The Jurassic Park star can be seen opposite Woody Harrelson in Wilson, a film about a neurotic and brutally honest man, and Dern said she thinks it highlights how averse people can be to the truth.

She said: "It's really interesting to consider people's discomfort with the truth, and people's discomfort with a character who would get in their face and want to connect and yet there is comfort with conmen.

"That is really troubling. We are culturally more comfortable with a lie that we can somehow hang our hope on, than the reality of where we are and what we need to do as a community to affect change.

"They say 'There is no global warming!' but if we all make this an emergency and honour it together we might do something.

"Those are two different ways and somebody like Wilson would be in our face about it. Even if I have to be shamed. If I'm at Disneyland and throwing away my kid's plastic drink I want Wilson to be like 'What are you doing? Put that in the recycling bin'. I like that. I don't want to hear 'Don't worry about it, the more consumerism the better'.

"It's how you want to live your life.

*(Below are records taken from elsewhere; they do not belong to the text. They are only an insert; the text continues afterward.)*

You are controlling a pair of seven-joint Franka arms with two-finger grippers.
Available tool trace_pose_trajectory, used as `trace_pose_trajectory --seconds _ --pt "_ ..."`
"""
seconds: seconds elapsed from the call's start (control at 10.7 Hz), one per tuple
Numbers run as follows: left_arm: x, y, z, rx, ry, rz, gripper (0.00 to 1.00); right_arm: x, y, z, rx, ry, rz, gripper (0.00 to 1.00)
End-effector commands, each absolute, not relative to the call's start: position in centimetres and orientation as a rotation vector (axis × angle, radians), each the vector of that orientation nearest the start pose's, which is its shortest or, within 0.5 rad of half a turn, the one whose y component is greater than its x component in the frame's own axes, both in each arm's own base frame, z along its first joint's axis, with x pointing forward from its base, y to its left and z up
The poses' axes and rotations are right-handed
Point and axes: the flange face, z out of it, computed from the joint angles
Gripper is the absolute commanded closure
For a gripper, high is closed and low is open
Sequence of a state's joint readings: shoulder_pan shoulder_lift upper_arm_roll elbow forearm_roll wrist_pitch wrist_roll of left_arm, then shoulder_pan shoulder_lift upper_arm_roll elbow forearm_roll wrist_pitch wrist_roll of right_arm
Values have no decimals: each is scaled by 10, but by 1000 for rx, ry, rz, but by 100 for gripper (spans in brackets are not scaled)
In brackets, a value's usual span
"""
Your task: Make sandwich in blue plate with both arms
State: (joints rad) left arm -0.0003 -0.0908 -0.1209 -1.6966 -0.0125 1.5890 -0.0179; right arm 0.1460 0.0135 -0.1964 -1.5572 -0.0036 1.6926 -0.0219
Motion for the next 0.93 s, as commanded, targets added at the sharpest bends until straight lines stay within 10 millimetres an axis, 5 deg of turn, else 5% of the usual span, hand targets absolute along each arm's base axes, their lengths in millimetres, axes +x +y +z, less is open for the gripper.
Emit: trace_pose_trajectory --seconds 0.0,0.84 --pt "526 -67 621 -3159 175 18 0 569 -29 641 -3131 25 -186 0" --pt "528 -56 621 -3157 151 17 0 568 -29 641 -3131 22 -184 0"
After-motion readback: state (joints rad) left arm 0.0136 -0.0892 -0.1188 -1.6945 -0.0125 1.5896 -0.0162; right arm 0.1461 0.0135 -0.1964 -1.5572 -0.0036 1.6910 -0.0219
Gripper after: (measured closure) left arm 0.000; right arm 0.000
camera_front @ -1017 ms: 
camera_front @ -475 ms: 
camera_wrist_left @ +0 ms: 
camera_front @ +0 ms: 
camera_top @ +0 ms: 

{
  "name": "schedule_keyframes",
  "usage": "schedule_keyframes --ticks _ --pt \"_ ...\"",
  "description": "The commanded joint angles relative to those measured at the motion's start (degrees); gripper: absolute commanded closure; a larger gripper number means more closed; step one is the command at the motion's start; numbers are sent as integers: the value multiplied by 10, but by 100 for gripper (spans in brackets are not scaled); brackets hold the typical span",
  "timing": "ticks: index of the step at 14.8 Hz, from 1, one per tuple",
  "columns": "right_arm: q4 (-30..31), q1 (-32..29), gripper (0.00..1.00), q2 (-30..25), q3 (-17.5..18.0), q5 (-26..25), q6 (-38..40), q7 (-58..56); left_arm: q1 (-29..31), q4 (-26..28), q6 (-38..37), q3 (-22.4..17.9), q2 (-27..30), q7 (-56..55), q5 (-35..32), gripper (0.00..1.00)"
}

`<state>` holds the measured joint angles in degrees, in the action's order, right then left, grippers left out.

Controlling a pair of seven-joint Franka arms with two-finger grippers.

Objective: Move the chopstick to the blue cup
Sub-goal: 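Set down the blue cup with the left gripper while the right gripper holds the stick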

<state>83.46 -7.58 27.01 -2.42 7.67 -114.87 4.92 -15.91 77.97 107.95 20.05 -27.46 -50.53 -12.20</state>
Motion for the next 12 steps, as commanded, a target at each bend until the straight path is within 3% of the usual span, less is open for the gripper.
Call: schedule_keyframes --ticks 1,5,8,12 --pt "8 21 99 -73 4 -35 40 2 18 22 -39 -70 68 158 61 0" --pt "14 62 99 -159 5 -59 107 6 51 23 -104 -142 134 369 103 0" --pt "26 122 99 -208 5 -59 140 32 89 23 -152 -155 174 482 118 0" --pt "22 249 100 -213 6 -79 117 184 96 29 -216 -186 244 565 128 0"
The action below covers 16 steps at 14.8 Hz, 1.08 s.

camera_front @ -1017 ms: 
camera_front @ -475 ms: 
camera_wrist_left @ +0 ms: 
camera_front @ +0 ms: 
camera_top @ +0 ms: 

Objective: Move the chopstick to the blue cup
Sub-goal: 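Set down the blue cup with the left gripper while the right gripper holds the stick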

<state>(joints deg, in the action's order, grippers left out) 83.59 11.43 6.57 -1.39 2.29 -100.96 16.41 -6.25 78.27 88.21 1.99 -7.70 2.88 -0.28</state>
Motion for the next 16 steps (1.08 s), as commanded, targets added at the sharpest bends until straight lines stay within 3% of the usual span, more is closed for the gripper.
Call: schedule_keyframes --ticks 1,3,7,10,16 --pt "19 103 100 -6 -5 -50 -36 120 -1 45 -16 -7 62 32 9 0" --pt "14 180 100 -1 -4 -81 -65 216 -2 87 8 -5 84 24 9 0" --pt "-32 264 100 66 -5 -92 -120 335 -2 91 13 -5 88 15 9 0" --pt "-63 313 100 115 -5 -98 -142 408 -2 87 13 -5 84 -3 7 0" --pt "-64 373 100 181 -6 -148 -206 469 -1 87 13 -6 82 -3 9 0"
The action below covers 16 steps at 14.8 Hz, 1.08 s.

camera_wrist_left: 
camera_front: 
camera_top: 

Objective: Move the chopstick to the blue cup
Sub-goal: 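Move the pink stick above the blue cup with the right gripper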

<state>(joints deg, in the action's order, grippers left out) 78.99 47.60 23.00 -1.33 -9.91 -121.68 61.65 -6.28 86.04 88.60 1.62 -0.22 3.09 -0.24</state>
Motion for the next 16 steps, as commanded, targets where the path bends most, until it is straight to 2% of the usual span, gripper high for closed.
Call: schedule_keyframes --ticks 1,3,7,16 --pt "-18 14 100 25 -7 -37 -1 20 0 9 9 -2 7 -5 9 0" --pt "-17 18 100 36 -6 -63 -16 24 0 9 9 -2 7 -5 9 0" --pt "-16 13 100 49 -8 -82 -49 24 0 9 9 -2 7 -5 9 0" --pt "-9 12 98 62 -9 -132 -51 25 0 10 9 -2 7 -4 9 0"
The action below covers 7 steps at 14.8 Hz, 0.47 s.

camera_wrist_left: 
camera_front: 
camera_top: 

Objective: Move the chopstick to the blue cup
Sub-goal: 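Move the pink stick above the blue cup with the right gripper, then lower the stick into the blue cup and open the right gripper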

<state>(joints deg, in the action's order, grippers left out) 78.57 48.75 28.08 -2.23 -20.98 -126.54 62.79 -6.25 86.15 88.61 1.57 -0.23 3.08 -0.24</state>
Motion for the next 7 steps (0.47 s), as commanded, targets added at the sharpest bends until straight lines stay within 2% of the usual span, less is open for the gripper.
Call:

The more Wilsons we get the better off we may be."

Harrelson, who is returning to comedy after dramatic turns in projects such as True Detective, LBJ and the Now You See Me films, hit out at President Donald Trump, adding: "In politics you do get lied to quite a lot and there does seem to be a certain degree of comfort with this lie.

"We get comfortable with conmen and, let's face it, politicians are just businessmen working for bigger businessmen, and if you don't have a lot of money you are not being represented.

"The fact there are all these people who think our president is representing the common man, I mean come on, give me a break.

"Most people don't know that in Vietnam we killed two million people, mostly civilians, and in Korea four million people, where is our apology for that?

"Millions of native Americans died when we first conquered this land, what we did in terms of slavery ... we built this country on the backs and blood and bones of so many dispossessed people and we are comfortable with the lie of this beautiful nation.

"What about what the underbelly is? Lets look at how it really formed."

Harrelson said playing such a truthful character removed his own filters, which often made others uncomfortable.

He said: "I already have less filter than I should but playing him there really is no filter.

"I did notice I was doing that quite a bit when we were shooting and even a little while after when I couldn't shake it. You can feel the uncomfortableness."

:: Wilson is released in UK cinemas today.